Friday, Apr 25, 2008
Source:CARBONCAPTUREJOURNAL
Article Type: Cited


Scientists at Newcastle University have developed a highly energy-efficient method of converting CO2 into chemical compounds known as cyclic carbonates.

The Newcastle University team, led by Michael North, Professor of Organic Chemistry, estimates that the technology has the potential to use up to 48 million tonnes of waste CO2 per year, reducing the UK's emissions by about four percent.

Cyclic carbonates are widely used in the manufacture of products including solvents, paint-strippers, biodegradable packaging, as well as having applications in the chemical industry.

Cyclic carbonates also have potential for use in the manufacture of a new class of efficient anti-knocking agents in petrol.

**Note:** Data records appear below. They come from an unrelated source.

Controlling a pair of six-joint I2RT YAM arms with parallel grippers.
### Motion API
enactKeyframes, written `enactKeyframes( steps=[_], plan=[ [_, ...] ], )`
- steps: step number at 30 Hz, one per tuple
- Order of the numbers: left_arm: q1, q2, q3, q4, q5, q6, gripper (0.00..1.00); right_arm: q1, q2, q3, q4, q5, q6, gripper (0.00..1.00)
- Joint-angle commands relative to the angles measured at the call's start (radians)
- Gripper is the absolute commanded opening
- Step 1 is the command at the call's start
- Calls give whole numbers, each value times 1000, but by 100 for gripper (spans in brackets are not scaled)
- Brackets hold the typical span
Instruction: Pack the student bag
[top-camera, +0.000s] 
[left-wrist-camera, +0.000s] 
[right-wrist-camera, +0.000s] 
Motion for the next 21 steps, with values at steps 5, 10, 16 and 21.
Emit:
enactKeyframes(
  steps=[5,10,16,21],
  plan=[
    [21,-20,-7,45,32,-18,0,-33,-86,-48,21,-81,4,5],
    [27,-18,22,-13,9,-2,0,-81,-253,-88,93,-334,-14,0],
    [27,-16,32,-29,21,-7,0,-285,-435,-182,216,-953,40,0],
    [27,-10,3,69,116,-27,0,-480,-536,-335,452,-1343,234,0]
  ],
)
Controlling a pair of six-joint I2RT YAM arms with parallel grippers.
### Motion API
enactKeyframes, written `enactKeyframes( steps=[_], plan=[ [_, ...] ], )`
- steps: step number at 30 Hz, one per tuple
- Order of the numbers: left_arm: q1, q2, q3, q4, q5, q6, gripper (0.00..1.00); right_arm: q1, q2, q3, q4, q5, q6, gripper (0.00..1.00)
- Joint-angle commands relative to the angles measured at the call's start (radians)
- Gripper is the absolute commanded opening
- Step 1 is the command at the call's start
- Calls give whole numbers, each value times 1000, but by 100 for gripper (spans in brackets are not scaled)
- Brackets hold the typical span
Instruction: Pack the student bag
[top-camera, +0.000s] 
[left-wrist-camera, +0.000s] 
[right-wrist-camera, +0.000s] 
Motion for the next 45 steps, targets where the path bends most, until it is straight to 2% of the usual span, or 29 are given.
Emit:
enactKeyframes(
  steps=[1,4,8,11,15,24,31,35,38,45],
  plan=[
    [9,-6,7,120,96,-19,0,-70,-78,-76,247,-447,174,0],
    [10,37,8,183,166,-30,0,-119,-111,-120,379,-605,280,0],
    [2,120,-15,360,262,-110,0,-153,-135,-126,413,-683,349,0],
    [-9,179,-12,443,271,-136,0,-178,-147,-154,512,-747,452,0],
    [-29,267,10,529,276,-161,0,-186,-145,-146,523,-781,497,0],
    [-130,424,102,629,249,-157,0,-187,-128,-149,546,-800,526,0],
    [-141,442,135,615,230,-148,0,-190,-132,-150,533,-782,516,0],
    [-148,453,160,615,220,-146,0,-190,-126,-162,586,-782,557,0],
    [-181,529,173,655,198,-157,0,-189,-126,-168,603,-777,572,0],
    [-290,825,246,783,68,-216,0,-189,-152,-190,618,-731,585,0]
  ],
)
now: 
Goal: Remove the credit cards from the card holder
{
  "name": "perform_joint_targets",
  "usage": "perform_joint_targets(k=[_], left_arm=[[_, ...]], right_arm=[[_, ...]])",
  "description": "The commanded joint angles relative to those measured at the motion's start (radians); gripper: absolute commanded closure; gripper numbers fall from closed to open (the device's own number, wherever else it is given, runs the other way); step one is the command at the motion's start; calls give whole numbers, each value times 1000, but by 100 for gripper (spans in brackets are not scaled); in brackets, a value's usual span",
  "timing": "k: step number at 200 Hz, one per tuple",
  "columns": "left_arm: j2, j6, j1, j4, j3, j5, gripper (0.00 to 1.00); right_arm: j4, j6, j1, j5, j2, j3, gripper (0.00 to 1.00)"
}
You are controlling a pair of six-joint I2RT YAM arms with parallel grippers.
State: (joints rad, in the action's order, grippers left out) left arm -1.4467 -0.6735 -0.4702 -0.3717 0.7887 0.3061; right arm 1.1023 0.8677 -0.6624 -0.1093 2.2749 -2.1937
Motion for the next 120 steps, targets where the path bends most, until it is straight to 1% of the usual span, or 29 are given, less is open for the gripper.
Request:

Anti-knocking agents make petrol burn better, increasing fuel efficiency and reducing CO2 emissions.

The conversion technique relies upon the use of a catalyst to force a chemical reaction between CO2 and an epoxide, converting waste CO2 into this cyclic carbonate, a chemical for which there is significant commercial demand.

The reaction between CO2 and epoxides is well known, but it required a lot of energy, needing high temperatures and high pressures to work successfully. The current process also requires the use of ultra-pure CO2, which is costly to produce.

The Newcastle team has succeeded in developing an exceptionally active catalyst, derived from aluminum, which can drive the reaction necessary to turn waste carbon dioxide into cyclic carbonates at room temperature and atmospheric pressure, vastly reducing the energy input required.

"To satisfy the current market for cyclic carbonates, we estimate that our technology could use up to 18 million tonnes of waste CO2 per year, and a further 30 million tonnes if it is used as an anti-knocking agent."

The technique has been proven to work successfully in the lab. Professor North and his team are currently carrying out further lab-based work to optimize the efficiency of the technology, following which they plan to scale-up to a pilot plant.